== Your assignment ==
Say how many of the lines below hold "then", writing the number and nothing more.
[Data below — start]
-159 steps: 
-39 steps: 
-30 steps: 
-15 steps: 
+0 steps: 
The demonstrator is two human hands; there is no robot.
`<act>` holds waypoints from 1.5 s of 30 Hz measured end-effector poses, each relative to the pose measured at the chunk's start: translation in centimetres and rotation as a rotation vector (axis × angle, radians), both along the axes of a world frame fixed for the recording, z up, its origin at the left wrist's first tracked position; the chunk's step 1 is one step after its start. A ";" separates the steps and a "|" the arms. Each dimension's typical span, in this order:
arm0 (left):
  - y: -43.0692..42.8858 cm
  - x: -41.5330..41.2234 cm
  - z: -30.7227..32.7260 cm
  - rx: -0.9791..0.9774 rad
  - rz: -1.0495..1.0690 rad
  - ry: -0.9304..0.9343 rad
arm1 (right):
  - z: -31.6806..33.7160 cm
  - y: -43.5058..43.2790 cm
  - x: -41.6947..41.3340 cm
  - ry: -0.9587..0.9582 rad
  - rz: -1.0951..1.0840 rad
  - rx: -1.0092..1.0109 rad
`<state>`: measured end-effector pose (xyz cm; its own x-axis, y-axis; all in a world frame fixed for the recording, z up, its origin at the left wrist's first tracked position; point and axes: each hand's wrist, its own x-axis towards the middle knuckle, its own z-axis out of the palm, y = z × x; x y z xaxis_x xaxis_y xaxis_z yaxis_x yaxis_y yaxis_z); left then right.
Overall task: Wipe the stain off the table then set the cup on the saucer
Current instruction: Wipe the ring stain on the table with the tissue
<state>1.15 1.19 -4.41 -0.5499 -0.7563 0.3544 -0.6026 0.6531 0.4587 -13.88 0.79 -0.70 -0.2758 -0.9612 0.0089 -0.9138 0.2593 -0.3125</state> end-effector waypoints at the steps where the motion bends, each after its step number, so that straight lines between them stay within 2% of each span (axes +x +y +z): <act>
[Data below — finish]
== Exercise output ==
2